Watching television at home in Dallas, George W. Bush couldn’t believe his eyes. Visibly irritated by the anger being demonstrated by the Republican base as it cast ballots during primary voting in Iowa and New Hampshire, he asked a confidante if he could make any sense of what they were witnessing. This was no longer the party that had elected him 16 years earlier – the Grand Old Party of golf club Republicans and the establishment that always sent its best-equipped candidate into the ring, the one who had a proven record as vice president, governor or in Congress.
Bush’s election night amazement in South Carolina was well-founded. The Bush clan had mobilized every financial and personal resource in an attempt to at least slow down Trump’s lofty flight. But the night was still young when Jeb Bush took to the podium to briefly steal the show by announcing he was burying his presidential ambitions. The “little” Bush brother had acquiesced to the inevitable.

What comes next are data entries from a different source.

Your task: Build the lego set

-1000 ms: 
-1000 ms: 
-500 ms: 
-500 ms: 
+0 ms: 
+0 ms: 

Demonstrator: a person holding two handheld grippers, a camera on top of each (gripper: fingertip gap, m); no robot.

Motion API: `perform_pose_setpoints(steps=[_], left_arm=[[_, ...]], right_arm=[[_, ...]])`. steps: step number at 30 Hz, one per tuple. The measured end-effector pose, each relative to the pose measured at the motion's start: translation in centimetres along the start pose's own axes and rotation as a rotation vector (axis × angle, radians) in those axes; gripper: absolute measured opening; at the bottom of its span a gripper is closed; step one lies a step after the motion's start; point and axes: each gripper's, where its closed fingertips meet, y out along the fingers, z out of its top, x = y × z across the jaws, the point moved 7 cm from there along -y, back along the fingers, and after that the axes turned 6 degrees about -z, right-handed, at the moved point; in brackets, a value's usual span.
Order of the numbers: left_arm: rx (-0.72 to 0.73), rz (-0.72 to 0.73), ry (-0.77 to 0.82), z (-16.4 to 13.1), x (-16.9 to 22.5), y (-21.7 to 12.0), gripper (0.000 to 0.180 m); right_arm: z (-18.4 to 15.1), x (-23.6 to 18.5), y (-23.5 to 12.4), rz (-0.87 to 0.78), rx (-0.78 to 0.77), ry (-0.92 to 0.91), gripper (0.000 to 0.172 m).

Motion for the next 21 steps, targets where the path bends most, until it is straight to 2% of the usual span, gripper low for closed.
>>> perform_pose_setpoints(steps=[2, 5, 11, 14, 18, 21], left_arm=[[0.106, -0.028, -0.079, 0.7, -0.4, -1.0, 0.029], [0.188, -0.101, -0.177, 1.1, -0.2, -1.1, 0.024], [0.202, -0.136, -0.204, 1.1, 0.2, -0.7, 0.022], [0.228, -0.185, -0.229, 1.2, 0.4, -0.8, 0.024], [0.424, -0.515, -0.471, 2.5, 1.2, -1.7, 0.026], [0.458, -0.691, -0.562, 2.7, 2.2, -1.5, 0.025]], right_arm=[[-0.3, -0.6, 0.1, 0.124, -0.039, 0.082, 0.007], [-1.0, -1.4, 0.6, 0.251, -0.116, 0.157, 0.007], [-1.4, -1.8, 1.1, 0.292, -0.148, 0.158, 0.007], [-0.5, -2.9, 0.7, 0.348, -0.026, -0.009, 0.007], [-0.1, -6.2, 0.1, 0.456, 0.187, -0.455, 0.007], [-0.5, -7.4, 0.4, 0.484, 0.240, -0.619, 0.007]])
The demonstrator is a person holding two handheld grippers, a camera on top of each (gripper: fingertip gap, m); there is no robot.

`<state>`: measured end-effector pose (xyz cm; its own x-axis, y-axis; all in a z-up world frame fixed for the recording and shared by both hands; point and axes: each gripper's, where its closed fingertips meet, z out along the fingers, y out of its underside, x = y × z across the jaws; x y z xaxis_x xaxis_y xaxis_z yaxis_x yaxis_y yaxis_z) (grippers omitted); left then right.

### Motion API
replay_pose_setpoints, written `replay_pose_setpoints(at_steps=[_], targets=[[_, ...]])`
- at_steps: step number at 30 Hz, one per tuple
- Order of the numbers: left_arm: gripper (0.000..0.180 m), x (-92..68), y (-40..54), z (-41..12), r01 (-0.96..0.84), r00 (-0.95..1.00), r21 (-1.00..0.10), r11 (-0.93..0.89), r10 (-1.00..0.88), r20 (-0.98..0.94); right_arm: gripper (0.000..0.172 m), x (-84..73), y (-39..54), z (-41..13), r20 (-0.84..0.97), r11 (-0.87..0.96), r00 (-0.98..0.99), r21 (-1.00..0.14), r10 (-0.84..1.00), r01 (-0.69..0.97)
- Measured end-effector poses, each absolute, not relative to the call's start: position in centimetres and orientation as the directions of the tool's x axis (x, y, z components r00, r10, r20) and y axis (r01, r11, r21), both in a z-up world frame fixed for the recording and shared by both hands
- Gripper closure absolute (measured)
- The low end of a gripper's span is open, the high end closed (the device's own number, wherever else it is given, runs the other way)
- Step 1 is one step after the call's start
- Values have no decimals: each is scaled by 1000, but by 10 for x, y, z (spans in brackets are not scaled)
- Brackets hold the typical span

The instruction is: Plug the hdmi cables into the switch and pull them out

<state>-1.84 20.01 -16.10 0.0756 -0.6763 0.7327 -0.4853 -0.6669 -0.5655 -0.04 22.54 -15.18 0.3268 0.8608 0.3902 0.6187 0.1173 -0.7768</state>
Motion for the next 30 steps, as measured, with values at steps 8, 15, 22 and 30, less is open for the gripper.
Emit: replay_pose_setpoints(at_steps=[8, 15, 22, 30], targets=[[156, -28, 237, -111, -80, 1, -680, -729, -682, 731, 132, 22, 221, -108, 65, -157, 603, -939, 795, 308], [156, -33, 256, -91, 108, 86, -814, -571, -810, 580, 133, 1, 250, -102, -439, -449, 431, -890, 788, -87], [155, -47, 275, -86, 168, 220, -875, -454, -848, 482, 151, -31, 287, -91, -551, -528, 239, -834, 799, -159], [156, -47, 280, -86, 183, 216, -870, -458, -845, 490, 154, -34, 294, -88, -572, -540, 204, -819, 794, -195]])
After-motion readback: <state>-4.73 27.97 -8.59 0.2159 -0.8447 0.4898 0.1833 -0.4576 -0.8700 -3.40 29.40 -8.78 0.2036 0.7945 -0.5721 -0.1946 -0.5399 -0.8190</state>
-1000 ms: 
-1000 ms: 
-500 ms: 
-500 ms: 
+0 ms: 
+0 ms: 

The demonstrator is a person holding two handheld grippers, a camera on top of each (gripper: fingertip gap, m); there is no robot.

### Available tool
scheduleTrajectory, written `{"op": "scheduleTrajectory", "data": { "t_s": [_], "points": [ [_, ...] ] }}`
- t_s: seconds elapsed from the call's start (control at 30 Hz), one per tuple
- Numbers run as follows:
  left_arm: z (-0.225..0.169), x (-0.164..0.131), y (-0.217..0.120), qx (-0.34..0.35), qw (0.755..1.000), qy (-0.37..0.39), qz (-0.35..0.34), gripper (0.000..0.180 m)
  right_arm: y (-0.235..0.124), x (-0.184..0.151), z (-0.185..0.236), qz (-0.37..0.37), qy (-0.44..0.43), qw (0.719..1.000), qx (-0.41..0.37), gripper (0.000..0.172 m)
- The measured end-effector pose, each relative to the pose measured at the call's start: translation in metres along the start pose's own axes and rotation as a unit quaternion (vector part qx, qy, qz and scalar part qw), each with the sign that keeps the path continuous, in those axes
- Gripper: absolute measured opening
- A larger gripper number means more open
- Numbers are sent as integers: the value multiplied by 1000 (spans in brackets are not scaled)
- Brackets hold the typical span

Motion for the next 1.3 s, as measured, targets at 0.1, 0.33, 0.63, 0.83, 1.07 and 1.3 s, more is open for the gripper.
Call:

The ex-Florida governor, born and raised in Texas and in possession of the plumpest campaign bankroll and most sophisticated platform didn’t even appear listed in the primaries in his home turf bastions of Texas and Florida. Like heavyweight New Jersey Governor Chris Christie – who four years earlier was briefly the man of the hour – this favorite also disappeared unceremoniously off the election marathon stage, tripped up by populist competition, the anti-establishment mood in the party’s base, and last, but not least, by Trump, the phenomenon himself.
Contrary to George W. Bush’s warning, the loudest came off looking the strongest. The shrill egomaniac from New York – a candidate the likes of which the Republican Party had never seen before – certainly offered up enough contradictions and abundant areas in which he was open to attack. Yet he repelled everything aimed at him like water off a duck’s back: The attack against the pope in the controversy about immigration; the border wall he promised to build between the U.S. and Mexico; the debate about 9/11 and the Bush administration’s partial blame; the jibes against the Vietnam vets and war hero John McCain as well as Fox News moderator Megyn Kelly.
Trump’s criticism, made up of gut feelings and a bloodhound’s instinct – a bloodhound that doesn’t shy away from any dogfight – is usually aimed over and over at the same individuals, yet the tycoon has yet to do anyone serious harm. It’s high time that the media investigative corps begin taking a closer look at Trump with special attention to his bankruptcies and personal misconduct. As far as style, content and organization of his campaign are concerned, Trump has ignored every election orthodoxy. Which of his opponents would have the chutzpah as well as the courage to summarily turn down a television debate without warning?
The only hope now for the Republican establishment is that at 35 percent, Trump has already maxed out his share of the votes cast. Whether Marco Rubio – favored by the establishment – can break away from rival and fellow senator Ted Cruz and outdistance him as quickly as his strategic plan would like is, however, uncertain. Rubio is meanwhile styling himself as a “child of the Reagan revolution” and is pursuing the votes of the moderate conservatives that earlier would have gone to his mentor, Jeb Bush. The wounds of that fight, however, are deep and the blood-letting is not yet over.
The Republicans are in full panic mode worrying that nominating Trump will mean certain defeat in the general election on Nov. 8, a crisis that would plunge their party into a serious identity crisis. Forced to turn to the hard right by neoconservative ideologues, tea party fundamentalists and unscrupulous populists, this may nonetheless be an opportunity for the Grand Old Party to make a course correction back toward traditional values. What emerges would be an overdue lesson from the Trump chapter, albeit an extremely bitter one. Trump’s apparently unstoppable rise was, in the final analysis, caused by the Republican Party itself with assistance from George W. Bush’s administration.